One of the risks of running a police state is that the process of forcing unanimity of thought eliminates useful intelligence. The yes-men in the current Bush administration, having purged the voice of doubt, may very well be making one of history’s biggest strategic miscalculations. We are not encouraged by the signs: the occupation of Iraq is turning out to be every bit as costly and ineffective as we had feared and proves, if it still needs proving, that reliance on Israeli strategists and tacticians for advice on how to tame the Middle East and secure its oil is a mistake, if not downright stupid. President Bush's speech last week to the UN was an international humiliation, followed closely by the announcement of a virtual shutdown of UN operations in Iraq. The message could not be clearer: the rest of the world disapproves and will not get involved on American terms. And this brings us back to the beginning of this essay, the markets.
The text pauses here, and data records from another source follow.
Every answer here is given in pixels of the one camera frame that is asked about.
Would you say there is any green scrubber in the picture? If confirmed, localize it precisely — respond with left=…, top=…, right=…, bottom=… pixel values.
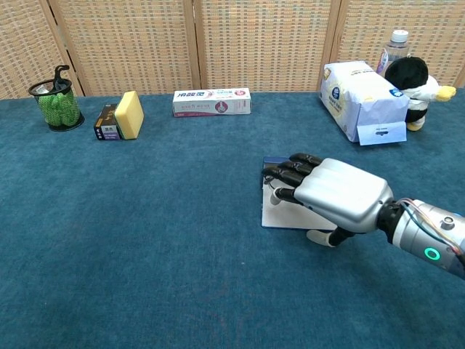
left=38, top=90, right=81, bottom=127

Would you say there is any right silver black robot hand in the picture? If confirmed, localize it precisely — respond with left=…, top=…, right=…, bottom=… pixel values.
left=261, top=152, right=395, bottom=248

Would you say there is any white toothpaste box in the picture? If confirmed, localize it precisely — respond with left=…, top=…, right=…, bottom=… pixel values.
left=171, top=87, right=253, bottom=119

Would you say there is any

As any economist can tell you, the demand for oil is the surest way of ensuring its supply. Saddam Hussein to the end never stopped selling oil to the United States. Venezuela’s Chavez Frias has never stopped selling oil to the United States in spite of vigorous overt and covert American attempts to unseat him. Libya, throughout the American led embargo continued to supply the world with oil (Indeed, Libyan crude is the best in the world for the refinement of jet fuel, a fact not unnoticed by the US military). Iran too, in spite of American hostility, has never stopped selling. The truth is that the oil exporters learned a lesson in the 70s, which was that oil without markets is useless and possibly dangerous. Ironically, in the 70s it was the shah of Iran, and American client and Israeli ally, who started the embargos in the first place, a fact conveniently forgotten today. If Israel, which hasn’t any oil, or Britain, whose oil production peaked three years ago, or the United States, who is the world’s most profligate consumer of oil, really were concerned about oil this would be a very easy problem to solve.
That is not of course what it is about. It is, rather, about profit and power, and at bottom a complete failure of imagination. The solution is to take war out of the hands of those profiting from it, to put oil on the table in the UN, and to let the voters in the democracies exercise their privilege. One profoundly hopes that it does not take a wider war to make this obvious.